### ASSIGNED TASK
The answer should be an exact repeat of the stretch of material below from the line containing "[(42, 88), (104, 81), (55, 50)]" through the line containing "Write the outline in that format.".

### AVAILABLE DATA
——————————

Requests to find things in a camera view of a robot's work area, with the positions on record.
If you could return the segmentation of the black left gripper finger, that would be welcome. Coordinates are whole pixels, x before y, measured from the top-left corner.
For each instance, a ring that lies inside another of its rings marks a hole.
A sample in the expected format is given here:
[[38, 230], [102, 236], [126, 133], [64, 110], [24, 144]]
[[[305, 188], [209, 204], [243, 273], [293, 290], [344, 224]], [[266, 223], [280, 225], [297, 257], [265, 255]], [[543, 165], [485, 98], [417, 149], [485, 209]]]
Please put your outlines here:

——————————

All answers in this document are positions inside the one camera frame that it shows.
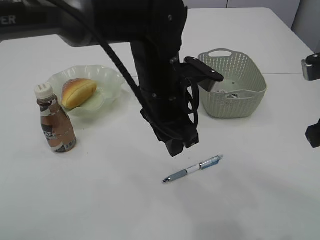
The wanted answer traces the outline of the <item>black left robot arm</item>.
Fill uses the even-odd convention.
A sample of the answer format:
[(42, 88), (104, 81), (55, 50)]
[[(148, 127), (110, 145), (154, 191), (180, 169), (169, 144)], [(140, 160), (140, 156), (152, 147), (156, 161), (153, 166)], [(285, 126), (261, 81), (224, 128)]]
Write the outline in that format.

——————————

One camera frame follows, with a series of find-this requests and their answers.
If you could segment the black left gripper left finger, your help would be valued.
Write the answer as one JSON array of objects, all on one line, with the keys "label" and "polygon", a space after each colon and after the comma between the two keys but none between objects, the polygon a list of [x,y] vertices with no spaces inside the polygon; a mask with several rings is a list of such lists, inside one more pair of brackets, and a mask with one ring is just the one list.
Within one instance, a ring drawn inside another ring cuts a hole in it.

——————————

### EXERCISE ANSWER
[(42, 88), (104, 81), (55, 50)]
[[(148, 127), (110, 145), (154, 191), (180, 169), (169, 144)], [(140, 160), (140, 156), (152, 147), (156, 161), (153, 166)], [(285, 126), (261, 81), (224, 128)]]
Write the outline in that format.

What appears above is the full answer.